David Holmes david.holmes at oracle.com
Wed Jun 12 07:27:07 UTC 2019


On 12/06/2019 1:55 pm, Jiangli Zhou wrote:
> Hi David,
> 
> On Tue, Jun 11, 2019 at 7:25 PM David Holmes <david.holmes at oracle.com> wrote:
>>
>> Hi Jiangli,
>>
>> On 12/06/2019 3:51 am, Jiangli Zhou wrote:
>>> Hi David,
>>>
>>> On Tue, Jun 11, 2019 at 12:56 AM David Holmes <david.holmes at oracle.com> wrote:
>>>>
>>>> Hi Jiangli,
>>>>
>>>> Some initial feedback ...
>>>>
>>>> On 11/06/2019 8:29 am, Jiangli Zhou wrote:
>>>>> Hi David and Florian,
>>>>>
>>>>> This the a follow up of the discussion regarding the TLS (Thread Local
>>>>> Storage) issue:
>>>>> http://mail.openjdk.java.net/pipermail/hotspot-runtime-dev/2019-May/034459.html.
>>>>> The following is an updated patch with your suggestions incorporated:
>>>>>
>>>>> 1) Use __pthread_get_minstack
>>>>> 2) By default only adjust the thread stack size if the
>>>>> minstack-to-stacksize ratio is >= 10%
>>>>> 3) Introduce a new command-line option (Linux only),
>>>>> AdjustWithMinStackAt, which can be used to change the default 10%
>>>>> ratio for triggering stack size adjustment
>>>>
>>>> I don't understand why the flag range is 0.0 to 50.0. If 0.1 = 10% then
>>>> 50 = 500%, which means the minstack is 5x greater than the actual
>>>> requested stack! The flag has to be limited between 0 and 100% AFAICS
>>>> else the requested stack size is too small to accommodate the "min
>>>> stack" and the attempt to create the thread will presumably fail. ??
>>>
>>> The minstack size is added on top of the current calculated size and
>>> the resulting value is passed to pthread_attr_setstacksize before the
>>> thread creation. We will be able to create a thread with stack size
>>> that's large enough. I initially thought about using [0%, 100%] range,
>>> which is 0 to 1 as well. However, that doesn't apply to the cases
>>> where the minstack size is greater then the requested size. Not sure
>>> how rare those cases are in reality, it is fairly easy to create a
>>> test case with a minstack > request_size. In the added jtreg test, the
>>> minstack is 540k with the TLS values.
>>>
>>> I picked 50.0, but I'm not too certain about using it as the upper
>>> bound. We probably want to use a larger value to cover more cases.
>>
>> My point is that if TLS > requested stack then without enabling this
>> workaround the thread creation will presumably fail - right? And it
>> makes no sense to me to say "use the workaround if TLS is 5x greater
>> than normal stack but don't if its only 4x greater" as both cases are
>> equivalent from the perspective of "can the thread run" (answer: no!).
>>
>> I think this only needs to be a simple percentage flag: if TLS-size is >
>> X% of requested stack size then add TLS-size. So 0% would always enable
>> it and 100% would disable it until TLS-size was equal to requested stack
>> size. I don't think it make sense to consider the case where TLS >
>> requested stack size.
> 
> My reasoning was based on the ratio of
> minstack_to_stack-size-without-minstack-adjustment. We would have to
> consider the cases where the minstack > the requested size (without
> adjustment), which is > 100%. It's a bit awkward, I admit.

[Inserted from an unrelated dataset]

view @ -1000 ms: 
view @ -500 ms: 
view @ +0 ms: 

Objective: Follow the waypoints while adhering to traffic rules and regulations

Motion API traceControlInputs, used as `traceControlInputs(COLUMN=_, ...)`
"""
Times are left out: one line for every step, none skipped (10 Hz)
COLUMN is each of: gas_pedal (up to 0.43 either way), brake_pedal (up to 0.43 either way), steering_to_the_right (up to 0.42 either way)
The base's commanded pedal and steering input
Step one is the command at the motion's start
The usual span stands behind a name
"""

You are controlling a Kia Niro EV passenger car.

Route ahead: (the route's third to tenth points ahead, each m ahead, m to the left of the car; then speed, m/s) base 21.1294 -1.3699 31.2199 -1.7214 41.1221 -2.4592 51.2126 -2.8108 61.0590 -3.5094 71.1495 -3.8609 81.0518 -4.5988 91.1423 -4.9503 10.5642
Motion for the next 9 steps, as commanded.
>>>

But it's also > 10% so will be handled by default. All that supporting > 
100% would achieve is a means to disable the workaround (up to a limit), 
which would simply result in failure.

> Using the ratio of minstack_to_total-size, we can use the simple
> percentage flag as you suggested, with 0% would always enable it and
> 100% would disable it. Sounds good.

100% doesn't disable it, it's the maximum limit for enabling.

Do we need a way to disable it? Do we need a way for someone to say "I 
never expect excessive TLS so never adjust my stacks and just let things 
fail if the TLS size is too big?" ??

>>>>
>>>>     827 static void pthread_get_minstack_init() {
>>>>     828   // The code below uses the static symbol if available.
>>>>     829   // If not, it will use dlsym to search for the symbol at runtime.
>>>>     830   p_pthread_get_minstack = &__pthread_get_minstack;
>>>>
>>>> I don't understand this part. If at runtime the "static" symbol doesn't
>>>> exist, won't this generate an error from the loader and prevent the VM
>>>> from starting?
>>>
>>> I see Florian has provided detailed information on this question (thanks!).
>>>
>>>>
>>>> Style nit: p_pthread_get_minstack
>>>>
>>>> Can you drop the "p" prefix and just use _pthread_get_minstack similar
>>>> to other dynamically determined functions please.
>>>
>>> Done.
>>>
>>>>
>>>> +     min_stack_size = (*p_pthread_get_minstack)(attr);
>>>>
>>>> When you have a function pointer you don't need to dereference it to
>>>> invoke it, you can just do:
>>>>
>>>>      min_stack_size = p_pthread_get_minstack(attr);
>>>
>>> Dropped dereferencing.
>>>
>>>>
>>>> +   if (p_pthread_get_minstack) {
>>>>
>>>> Style nit: Please avoid implicit booleans and check != NULL.
>>>
>>> Done.
>>>
>>>>
>>>> I don't quite see what the test is doing - why does the Java code run
>>>> "echo" ??
>>>
>>> The TLS issue can be easily demonstrated by starting a process using
>>> ProcessBuilder. It could be any valid command that can be passed to
>>> ProcessBuilder. "echo" is inherited from the original test case
>>> attached to JDK-8130425.
>>
>> Sorry I'm missing something here. What has an external process got to do
>> with TLS stealing stack from a newly created thread ??
> 
> Starting a ProcessBuilder causes the process reaper thread being
> created. The reaper thread can fail with StackOverflow in one of the
> failure mode  (as the originally reported issue) with certain TLS
> sizes, because it has small stack size. With JDK 13, the
> REAPER_DEFAULT_STACKSIZE is 128K. With JDK 8, it is 32K. Using the
> process reaper thread is easy to demonstrate the problem.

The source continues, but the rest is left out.